Data generated (Table 2) especially for CYP2B6*11, CYP2B6*12, CYP2B6*18, CYP3A4*3, CYP3A4*11, and CYP3A4*12 cannot be compared directly to other studies or experimental data as these studies (http://www.cypalleles.ki.se/) were either done using other drug or/and focus on protein expression but not the study on CYP-methadone interaction. It is expected that the data generated by molecular modelling studies, for example, molecular docking simulation, are preliminary and experimental enzymatic assay which need to be conducted to further prove the concordant of the simulation data. Besides, the complexity in the involvement of more than one CYP isoform in methadone metabolism [6, 43], as well as the possibility that more than one substrate (other than methadone) can bind simultaneously within the same binding site [44, 45] will also need to be considered in overall in vivo methadone metabolism rate.
4. Conclusions
R- and S-methadones were docked into a similar active site for all CYPs and their alleles. The calculated free energy of binding was able to differentiate the effect of SNPs within 5 Å from heme towards methadone binding. R- and/or S-methadones with the higher binding affinity with CYP alleles were predicted to have higher methadone metabolism rate compared with that of WT, and vice versa. These preliminary predictions may possibly give some insights on optimum methadone dosing for individuals with SNPs. Ultimately, determination of optimum methadone dosage is important to ensure MMT can be continuously used as a potent corrective treatment for heroin addiction. This disease associated with heroin injection in hopes can be reduced.
Acknowledgments
This project is supported by Universiti Sains Malaysia Short Term Grant (304/CIPPM/6312059). Thanks are due also to Ministry of Science, Technology and Innovation for University Postgraduate Research Scholarship and Higher Institute Center of Excellence (HICoE) Grant (311/CIPPM/44001005) from Malaysia Ministry of Higher Education for computational time.
Supplementary Materials
Figure S1: Preliminary docking of methadone with CYP3A4. (a) View from top of the heme. (b) Side view from heme. Yellow surfaces represent active site for methadone in CYP3A4; blue stick represents R-methadone and green stick represents S-methadone; heme is in thick blue stick representation. Figure was generated using VMD1.8.7[30].
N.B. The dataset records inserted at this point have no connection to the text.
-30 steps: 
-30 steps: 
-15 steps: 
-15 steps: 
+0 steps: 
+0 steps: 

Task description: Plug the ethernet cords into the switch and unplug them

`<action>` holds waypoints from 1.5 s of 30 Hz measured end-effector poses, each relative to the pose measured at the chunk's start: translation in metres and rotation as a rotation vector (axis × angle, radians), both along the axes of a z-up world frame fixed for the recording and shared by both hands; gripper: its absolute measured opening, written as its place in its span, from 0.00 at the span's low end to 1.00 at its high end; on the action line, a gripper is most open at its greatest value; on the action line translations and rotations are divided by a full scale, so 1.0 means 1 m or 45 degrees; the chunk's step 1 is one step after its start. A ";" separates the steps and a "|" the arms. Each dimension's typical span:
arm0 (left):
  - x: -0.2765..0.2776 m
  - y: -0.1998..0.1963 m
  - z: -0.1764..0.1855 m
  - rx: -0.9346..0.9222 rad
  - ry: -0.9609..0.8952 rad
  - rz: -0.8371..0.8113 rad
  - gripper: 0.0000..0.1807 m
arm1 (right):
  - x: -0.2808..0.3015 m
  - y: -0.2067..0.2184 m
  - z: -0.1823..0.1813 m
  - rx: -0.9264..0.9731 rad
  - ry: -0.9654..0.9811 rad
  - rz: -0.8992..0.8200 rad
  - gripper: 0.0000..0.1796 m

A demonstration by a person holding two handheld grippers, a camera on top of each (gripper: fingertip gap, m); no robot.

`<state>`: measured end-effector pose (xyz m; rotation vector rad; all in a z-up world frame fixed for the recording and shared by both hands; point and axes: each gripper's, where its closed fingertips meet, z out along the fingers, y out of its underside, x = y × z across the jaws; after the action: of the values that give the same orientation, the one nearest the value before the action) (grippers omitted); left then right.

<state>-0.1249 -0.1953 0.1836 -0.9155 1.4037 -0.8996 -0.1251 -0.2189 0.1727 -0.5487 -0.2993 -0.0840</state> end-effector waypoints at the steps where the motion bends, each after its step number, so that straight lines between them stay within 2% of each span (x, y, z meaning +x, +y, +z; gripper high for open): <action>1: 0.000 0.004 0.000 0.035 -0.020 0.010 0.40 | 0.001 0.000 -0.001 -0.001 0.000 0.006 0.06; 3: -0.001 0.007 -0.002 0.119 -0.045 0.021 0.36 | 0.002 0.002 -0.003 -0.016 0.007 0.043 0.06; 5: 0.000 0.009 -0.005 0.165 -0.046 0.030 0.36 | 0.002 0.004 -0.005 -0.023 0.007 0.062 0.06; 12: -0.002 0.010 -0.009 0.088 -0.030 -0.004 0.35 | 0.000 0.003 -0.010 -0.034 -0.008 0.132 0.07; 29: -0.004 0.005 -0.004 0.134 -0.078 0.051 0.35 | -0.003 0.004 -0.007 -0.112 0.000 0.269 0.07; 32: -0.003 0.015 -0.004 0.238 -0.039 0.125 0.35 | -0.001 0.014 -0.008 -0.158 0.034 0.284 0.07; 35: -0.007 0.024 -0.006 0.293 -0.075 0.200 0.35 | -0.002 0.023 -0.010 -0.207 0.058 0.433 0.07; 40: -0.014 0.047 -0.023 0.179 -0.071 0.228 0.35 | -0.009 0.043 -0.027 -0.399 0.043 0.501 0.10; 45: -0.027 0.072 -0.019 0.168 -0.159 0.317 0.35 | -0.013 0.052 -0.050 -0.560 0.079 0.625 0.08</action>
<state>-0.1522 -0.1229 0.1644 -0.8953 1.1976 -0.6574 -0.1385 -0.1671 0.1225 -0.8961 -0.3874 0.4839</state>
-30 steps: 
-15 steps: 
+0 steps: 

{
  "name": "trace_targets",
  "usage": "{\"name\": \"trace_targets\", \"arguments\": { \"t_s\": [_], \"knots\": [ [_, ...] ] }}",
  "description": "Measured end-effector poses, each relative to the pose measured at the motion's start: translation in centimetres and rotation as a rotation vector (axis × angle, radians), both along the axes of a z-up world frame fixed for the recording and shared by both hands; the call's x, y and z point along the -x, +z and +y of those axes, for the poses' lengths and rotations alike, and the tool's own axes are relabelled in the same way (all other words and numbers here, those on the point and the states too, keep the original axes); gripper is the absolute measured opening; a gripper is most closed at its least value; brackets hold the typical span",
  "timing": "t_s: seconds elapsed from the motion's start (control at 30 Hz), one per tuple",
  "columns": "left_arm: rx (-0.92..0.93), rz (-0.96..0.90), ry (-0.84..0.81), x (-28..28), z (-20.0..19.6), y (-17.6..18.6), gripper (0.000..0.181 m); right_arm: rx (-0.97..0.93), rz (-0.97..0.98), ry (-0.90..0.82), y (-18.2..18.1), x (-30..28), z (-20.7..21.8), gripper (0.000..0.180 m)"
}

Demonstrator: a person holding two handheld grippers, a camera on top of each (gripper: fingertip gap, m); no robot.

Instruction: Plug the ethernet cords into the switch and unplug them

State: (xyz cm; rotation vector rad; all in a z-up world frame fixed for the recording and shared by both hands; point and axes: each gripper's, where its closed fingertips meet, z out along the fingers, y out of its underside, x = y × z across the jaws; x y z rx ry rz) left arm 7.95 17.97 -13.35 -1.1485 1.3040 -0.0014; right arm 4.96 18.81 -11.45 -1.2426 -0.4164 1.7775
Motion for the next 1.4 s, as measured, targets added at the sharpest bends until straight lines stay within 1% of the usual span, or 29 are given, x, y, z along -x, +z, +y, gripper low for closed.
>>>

Figure S2: Preliminary docking of methadone with CYP2B6 and CYP2D6. (a) Superimposition of Val367 (red stick and dotted presentation) in CYP2B6 that overlapped with methadone (blue and green stick presentation). (b) Superimposition of Met374 (green stick and dotted presentation) in CYP2D6 that overlapped with methadone (blue and green stick presentation). (c) Docking conformation of R-methadone (pink stick presentation) and S-methadone (orange stick presentation) in CYP2B6 (ribbon presentation). Heme is in blue stick representation. Figure was generated using VMD1.8.7[30].
Figure S3: Schematic 2D diagrams presentation for the binding mode of R-methadone (a-i) and S-methadone (j-r) in CYP2B6, CYP2D6 and CYP3A4, respectively. Only alleles within 5 Ǻ from methadone where shown here. The Green represents hydrophobic residues and purple represents charged residues for CYP. Blue spheres and contours indicate matching regions between methadone and CYP. Orange line represents π-π and/or π-δ interactions. Figure was generated by Discovery Studio (DS; Accelerys Inc.).